He’s crouched on a rooftop in Istanbul, playing backup for the S.H.I.E.L.D. team she’s already beaten to the punch. The agents are entering the house of a diplomat she’s left lying dead in his bed, his clearances now preserved in the microchip around her neck. She’s been expecting them, finished the job ahead of schedule and gave herself time to watch their approach from a secret ledge of her own. The agents aren’t quite as elegant as she is, though, don’t have bodies made to melt into the shadows and bend under laser security beams. The young dark-haired kid out in front is the one who triggers an alarm when they step into the foyer, and that’s how Natasha gets treated to her first show.
Bodyguards—still unaware of their own new irrelevance—come swarming into the room and the bowman on the roof surges into action. He moves with a certainty, a sharpness she isn’t sure she’s ever seen before, not even in the handlers she left behind after so many years. The first arrow he shoots attaches itself with a little thunk to the large-paned window nearest the team and a fraction of a second later the glass melts, leaving a clear path for him to aim through. The next two take the largest of the bodyguards neatly between the eyes, traveling at angles that ought to be impossible. Natasha watches as he nocks and fires three more in rapid succession, the tension of the string resonating through her in little thrills of adrenaline.
She wants to challenge him, she thinks. Wants to make that skill and confidence her own.
Three more months slip by before she gets the opportunity to confront him up close. Three months of hacking S.H.I.E.L.D.’s comm frequencies and sniping their targets from under their noses. Three months of the price on her life growing ever-steeper, of her determination waning and the exhaustion of the fight crushing like a boulder on her chest.
The job in London is a ruse, a trap, and she knows full well when she takes the tip that her death is the intended outcome. She could run, she thinks, could kill first like she’s been doing all along, but the idea doesn’t appeal. Instead Natasha procures yet another evening gown—emerald green, plunging dangerously in the back—and paints her lips the color of arterial blood, sets her jaw like she still cares about her life.

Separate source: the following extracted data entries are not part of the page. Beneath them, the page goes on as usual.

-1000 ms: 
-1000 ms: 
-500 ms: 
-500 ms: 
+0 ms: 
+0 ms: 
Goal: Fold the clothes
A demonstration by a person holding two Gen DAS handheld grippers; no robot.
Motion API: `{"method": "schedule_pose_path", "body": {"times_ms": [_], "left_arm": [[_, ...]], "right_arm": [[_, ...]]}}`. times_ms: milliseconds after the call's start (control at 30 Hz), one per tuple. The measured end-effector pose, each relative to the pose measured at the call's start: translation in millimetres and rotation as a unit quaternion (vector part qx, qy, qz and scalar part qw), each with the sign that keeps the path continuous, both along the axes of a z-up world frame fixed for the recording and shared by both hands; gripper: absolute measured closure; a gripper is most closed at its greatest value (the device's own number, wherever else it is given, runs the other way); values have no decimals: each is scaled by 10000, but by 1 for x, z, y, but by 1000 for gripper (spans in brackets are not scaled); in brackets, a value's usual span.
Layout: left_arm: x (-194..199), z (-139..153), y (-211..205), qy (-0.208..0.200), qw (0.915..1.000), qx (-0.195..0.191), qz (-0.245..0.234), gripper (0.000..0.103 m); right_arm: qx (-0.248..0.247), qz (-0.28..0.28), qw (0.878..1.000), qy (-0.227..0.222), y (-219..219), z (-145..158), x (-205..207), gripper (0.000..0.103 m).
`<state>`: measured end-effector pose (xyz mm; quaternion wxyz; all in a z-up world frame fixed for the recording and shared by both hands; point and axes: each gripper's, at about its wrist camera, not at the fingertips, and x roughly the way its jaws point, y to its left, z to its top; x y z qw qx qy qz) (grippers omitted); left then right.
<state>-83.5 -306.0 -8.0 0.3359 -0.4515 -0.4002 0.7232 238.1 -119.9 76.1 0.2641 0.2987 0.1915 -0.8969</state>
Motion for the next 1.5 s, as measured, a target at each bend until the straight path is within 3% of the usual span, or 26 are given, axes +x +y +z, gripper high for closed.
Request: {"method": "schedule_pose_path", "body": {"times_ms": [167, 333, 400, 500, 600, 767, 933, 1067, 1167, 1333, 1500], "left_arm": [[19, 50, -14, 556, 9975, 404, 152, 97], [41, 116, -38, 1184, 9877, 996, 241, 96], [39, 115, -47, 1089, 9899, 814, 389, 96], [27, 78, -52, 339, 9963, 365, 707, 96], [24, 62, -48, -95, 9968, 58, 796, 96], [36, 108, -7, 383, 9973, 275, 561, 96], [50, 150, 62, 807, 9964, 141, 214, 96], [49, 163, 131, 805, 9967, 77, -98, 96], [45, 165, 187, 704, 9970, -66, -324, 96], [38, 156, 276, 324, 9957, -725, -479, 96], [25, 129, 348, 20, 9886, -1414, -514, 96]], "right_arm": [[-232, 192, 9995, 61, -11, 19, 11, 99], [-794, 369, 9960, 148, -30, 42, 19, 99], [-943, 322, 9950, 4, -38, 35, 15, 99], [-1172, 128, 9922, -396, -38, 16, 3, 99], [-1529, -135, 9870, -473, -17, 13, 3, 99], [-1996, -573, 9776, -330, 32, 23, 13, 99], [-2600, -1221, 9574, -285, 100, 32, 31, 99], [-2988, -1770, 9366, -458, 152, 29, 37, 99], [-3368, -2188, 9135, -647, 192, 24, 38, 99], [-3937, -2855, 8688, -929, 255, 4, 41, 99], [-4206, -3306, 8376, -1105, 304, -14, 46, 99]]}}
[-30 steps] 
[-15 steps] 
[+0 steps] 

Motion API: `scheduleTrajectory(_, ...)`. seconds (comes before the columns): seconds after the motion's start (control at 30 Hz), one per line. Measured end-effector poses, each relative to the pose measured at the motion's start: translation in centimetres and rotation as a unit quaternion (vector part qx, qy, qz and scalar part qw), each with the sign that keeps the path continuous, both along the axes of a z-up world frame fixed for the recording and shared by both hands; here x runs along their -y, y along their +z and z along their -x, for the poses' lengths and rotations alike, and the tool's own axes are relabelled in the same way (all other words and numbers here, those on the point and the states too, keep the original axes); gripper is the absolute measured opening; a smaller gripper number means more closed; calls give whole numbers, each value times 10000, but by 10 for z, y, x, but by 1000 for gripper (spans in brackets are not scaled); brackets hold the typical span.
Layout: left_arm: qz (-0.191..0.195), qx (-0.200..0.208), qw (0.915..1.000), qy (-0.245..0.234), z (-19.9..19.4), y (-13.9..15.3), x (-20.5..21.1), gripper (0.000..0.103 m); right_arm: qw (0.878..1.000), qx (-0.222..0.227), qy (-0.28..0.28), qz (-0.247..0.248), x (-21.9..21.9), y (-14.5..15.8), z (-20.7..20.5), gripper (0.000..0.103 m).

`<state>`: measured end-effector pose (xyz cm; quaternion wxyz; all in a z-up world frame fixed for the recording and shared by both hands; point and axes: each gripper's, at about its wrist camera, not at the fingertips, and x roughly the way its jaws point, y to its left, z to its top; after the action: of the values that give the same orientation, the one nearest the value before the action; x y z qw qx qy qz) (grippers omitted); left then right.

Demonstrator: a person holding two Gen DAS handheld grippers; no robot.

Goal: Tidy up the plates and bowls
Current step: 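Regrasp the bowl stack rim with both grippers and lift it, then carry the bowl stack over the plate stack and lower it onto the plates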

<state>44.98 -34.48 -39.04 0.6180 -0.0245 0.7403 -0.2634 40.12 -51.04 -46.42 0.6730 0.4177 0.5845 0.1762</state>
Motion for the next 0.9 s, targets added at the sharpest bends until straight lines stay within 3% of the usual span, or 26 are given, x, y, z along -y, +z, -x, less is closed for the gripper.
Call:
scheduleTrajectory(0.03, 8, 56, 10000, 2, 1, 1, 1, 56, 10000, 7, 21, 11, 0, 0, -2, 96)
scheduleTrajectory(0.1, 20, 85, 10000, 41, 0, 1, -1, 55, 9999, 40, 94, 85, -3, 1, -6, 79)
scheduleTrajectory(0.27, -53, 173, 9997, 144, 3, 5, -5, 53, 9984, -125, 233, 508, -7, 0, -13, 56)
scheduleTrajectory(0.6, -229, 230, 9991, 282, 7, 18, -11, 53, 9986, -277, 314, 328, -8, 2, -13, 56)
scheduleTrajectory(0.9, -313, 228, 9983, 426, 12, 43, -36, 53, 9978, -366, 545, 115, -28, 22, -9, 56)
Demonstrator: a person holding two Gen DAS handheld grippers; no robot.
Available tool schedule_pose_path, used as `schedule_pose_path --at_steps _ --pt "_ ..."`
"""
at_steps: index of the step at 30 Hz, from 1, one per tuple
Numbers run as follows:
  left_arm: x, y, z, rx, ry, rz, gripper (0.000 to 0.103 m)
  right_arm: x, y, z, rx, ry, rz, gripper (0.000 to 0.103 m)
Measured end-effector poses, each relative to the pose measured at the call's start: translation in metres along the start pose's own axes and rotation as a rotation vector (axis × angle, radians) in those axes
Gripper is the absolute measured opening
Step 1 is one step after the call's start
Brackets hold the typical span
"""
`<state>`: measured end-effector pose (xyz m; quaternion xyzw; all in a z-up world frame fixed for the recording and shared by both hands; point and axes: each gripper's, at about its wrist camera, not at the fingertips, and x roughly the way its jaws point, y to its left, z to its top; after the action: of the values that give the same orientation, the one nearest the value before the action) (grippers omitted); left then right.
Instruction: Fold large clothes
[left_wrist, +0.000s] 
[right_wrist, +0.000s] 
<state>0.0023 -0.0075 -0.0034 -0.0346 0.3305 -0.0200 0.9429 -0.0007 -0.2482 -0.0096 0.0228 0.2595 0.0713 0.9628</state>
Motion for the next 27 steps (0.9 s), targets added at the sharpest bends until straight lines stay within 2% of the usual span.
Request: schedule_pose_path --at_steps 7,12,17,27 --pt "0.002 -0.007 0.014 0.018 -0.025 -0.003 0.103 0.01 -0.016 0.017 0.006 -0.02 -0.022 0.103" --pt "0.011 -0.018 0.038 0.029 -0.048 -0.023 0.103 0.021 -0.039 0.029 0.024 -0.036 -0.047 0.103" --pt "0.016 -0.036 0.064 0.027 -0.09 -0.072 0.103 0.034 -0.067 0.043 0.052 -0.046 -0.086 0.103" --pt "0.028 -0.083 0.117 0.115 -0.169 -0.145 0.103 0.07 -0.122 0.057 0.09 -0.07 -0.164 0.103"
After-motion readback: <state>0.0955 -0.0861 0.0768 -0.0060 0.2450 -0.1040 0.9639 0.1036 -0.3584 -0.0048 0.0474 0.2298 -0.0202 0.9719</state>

She zeroes in on Barton the moment she steps into the party where she’s supposed to seduce a mark who doesn’t exist. It’s a big glitzy holiday affair and he’s seated on the bench of an impressive grand piano, plunking out a rendition of Jingle Bell Rock which aptly showcases the breathtaking dexterity that caught her attention in the beginning.
He finishes the piece with a flourish as she approaches, and she’s suddenly certain that he’s felt her eyes on his back, adjusted his timing appropriately. Barton stands and gives her a little nod before holding out his hand.
He doesn’t dance quite as well as he shoots or plays, but there’s a lightness and a quickness in his step that keep her engaged, like his muscles might be poised to spring into acrobatics should the situation warrant.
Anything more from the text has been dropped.